**Problem**
Repeat the data below exactly, with every entry included.

Source records:
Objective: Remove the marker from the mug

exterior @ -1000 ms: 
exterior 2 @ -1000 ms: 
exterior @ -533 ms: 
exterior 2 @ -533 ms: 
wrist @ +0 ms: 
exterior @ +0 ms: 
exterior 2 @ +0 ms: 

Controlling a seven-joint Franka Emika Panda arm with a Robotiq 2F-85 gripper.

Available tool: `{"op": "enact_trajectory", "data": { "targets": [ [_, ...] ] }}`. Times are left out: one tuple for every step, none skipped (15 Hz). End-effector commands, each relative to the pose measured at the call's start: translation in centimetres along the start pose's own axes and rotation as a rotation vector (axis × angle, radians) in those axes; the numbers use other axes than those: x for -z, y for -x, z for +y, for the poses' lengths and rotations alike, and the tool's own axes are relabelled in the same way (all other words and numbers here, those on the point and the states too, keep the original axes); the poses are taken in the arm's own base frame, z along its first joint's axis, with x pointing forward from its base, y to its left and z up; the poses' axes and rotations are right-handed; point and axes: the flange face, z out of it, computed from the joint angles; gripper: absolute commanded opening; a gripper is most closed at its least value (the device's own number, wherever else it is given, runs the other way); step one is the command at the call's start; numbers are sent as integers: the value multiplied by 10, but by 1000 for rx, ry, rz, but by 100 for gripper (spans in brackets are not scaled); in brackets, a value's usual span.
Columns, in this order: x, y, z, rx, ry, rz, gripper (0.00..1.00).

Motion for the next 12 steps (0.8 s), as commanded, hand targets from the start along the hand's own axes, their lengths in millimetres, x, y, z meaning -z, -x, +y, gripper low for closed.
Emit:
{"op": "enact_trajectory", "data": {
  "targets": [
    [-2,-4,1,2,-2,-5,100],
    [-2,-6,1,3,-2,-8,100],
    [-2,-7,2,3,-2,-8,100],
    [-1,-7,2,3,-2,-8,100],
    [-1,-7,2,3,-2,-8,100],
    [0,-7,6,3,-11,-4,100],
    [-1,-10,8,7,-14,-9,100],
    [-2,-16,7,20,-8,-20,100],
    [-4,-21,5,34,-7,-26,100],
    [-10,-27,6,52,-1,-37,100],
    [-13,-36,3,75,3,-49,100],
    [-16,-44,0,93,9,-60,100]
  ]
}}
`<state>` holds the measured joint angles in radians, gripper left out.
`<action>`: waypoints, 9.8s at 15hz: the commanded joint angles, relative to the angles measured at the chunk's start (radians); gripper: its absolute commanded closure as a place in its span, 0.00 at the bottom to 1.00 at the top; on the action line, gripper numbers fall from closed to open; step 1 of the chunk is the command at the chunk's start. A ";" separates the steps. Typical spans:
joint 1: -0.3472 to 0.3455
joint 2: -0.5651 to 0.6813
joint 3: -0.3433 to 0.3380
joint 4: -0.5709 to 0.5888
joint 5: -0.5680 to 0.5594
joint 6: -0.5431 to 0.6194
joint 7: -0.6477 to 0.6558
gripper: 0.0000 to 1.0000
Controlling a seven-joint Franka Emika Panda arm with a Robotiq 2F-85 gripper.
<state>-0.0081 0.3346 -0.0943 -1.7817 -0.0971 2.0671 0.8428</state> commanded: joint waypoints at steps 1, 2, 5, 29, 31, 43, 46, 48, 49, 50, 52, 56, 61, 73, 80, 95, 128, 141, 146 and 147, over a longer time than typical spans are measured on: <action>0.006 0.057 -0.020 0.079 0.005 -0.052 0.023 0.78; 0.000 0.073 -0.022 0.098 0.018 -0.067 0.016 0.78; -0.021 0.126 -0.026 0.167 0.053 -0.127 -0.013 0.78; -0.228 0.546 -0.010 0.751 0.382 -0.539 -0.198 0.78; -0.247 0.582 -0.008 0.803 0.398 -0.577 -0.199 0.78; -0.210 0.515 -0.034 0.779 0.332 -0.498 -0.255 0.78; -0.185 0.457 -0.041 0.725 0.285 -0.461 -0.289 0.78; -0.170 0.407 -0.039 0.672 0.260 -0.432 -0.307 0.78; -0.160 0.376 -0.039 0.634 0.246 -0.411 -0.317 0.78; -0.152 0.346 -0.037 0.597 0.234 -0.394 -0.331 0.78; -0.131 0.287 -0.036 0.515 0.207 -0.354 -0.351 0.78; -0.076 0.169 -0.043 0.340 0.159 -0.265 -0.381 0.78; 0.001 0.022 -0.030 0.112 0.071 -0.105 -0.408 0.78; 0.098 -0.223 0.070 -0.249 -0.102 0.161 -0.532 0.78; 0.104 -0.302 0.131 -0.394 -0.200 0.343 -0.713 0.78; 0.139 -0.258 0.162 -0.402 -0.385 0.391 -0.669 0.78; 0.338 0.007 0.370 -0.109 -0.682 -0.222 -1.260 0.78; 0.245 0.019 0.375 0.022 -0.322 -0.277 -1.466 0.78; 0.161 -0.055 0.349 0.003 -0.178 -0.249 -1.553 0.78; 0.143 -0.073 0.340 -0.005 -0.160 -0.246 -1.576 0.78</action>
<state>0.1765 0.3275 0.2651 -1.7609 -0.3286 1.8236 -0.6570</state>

**Solution for this exercise**
Objective: Remove the marker from the mug

exterior @ -1000 ms: 
exterior 2 @ -1000 ms: 
exterior @ -533 ms: 
exterior 2 @ -533 ms: 
wrist @ +0 ms: 
exterior @ +0 ms: 
exterior 2 @ +0 ms: 

Controlling a seven-joint Franka Emika Panda arm with a Robotiq 2F-85 gripper.

Available tool: `{"op": "enact_trajectory", "data": { "targets": [ [_, ...] ] }}`. Times are left out: one tuple for every step, none skipped (15 Hz). End-effector commands, each relative to the pose measured at the call's start: translation in centimetres along the start pose's own axes and rotation as a rotation vector (axis × angle, radians) in those axes; the numbers use other axes than those: x for -z, y for -x, z for +y, for the poses' lengths and rotations alike, and the tool's own axes are relabelled in the same way (all other words and numbers here, those on the point and the states too, keep the original axes); the poses are taken in the arm's own base frame, z along its first joint's axis, with x pointing forward from its base, y to its left and z up; the poses' axes and rotations are right-handed; point and axes: the flange face, z out of it, computed from the joint angles; gripper: absolute commanded opening; a gripper is most closed at its least value (the device's own number, wherever else it is given, runs the other way); step one is the command at the call's start; numbers are sent as integers: the value multiplied by 10, but by 1000 for rx, ry, rz, but by 100 for gripper (spans in brackets are not scaled); in brackets, a value's usual span.
Columns, in this order: x, y, z, rx, ry, rz, gripper (0.00..1.00).

Motion for the next 12 steps (0.8 s), as commanded, hand targets from the start along the hand's own axes, their lengths in millimetres, x, y, z meaning -z, -x, +y, gripper low for closed.
Emit:
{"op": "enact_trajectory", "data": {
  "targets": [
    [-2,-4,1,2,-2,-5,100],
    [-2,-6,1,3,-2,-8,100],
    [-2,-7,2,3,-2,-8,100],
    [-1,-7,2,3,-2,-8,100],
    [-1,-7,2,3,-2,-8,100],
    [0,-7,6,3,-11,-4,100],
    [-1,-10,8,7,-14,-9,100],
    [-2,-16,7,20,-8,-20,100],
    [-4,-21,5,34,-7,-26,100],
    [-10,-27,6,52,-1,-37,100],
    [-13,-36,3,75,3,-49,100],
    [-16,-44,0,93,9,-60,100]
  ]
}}
`<state>` holds the measured joint angles in radians, gripper left out.
`<action>`: waypoints, 9.8s at 15hz: the commanded joint angles, relative to the angles measured at the chunk's start (radians); gripper: its absolute commanded closure as a place in its span, 0.00 at the bottom to 1.00 at the top; on the action line, gripper numbers fall from closed to open; step 1 of the chunk is the command at the chunk's start. A ";" separates the steps. Typical spans:
joint 1: -0.3472 to 0.3455
joint 2: -0.5651 to 0.6813
joint 3: -0.3433 to 0.3380
joint 4: -0.5709 to 0.5888
joint 5: -0.5680 to 0.5594
joint 6: -0.5431 to 0.6194
joint 7: -0.6477 to 0.6558
gripper: 0.0000 to 1.0000
Controlling a seven-joint Franka Emika Panda arm with a Robotiq 2F-85 gripper.
<state>-0.0081 0.3346 -0.0943 -1.7817 -0.0971 2.0671 0.8428</state> commanded: joint waypoints at steps 1, 2, 5, 29, 31, 43, 46, 48, 49, 50, 52, 56, 61, 73, 80, 95, 128, 141, 146 and 147, over a longer time than typical spans are measured on: <action>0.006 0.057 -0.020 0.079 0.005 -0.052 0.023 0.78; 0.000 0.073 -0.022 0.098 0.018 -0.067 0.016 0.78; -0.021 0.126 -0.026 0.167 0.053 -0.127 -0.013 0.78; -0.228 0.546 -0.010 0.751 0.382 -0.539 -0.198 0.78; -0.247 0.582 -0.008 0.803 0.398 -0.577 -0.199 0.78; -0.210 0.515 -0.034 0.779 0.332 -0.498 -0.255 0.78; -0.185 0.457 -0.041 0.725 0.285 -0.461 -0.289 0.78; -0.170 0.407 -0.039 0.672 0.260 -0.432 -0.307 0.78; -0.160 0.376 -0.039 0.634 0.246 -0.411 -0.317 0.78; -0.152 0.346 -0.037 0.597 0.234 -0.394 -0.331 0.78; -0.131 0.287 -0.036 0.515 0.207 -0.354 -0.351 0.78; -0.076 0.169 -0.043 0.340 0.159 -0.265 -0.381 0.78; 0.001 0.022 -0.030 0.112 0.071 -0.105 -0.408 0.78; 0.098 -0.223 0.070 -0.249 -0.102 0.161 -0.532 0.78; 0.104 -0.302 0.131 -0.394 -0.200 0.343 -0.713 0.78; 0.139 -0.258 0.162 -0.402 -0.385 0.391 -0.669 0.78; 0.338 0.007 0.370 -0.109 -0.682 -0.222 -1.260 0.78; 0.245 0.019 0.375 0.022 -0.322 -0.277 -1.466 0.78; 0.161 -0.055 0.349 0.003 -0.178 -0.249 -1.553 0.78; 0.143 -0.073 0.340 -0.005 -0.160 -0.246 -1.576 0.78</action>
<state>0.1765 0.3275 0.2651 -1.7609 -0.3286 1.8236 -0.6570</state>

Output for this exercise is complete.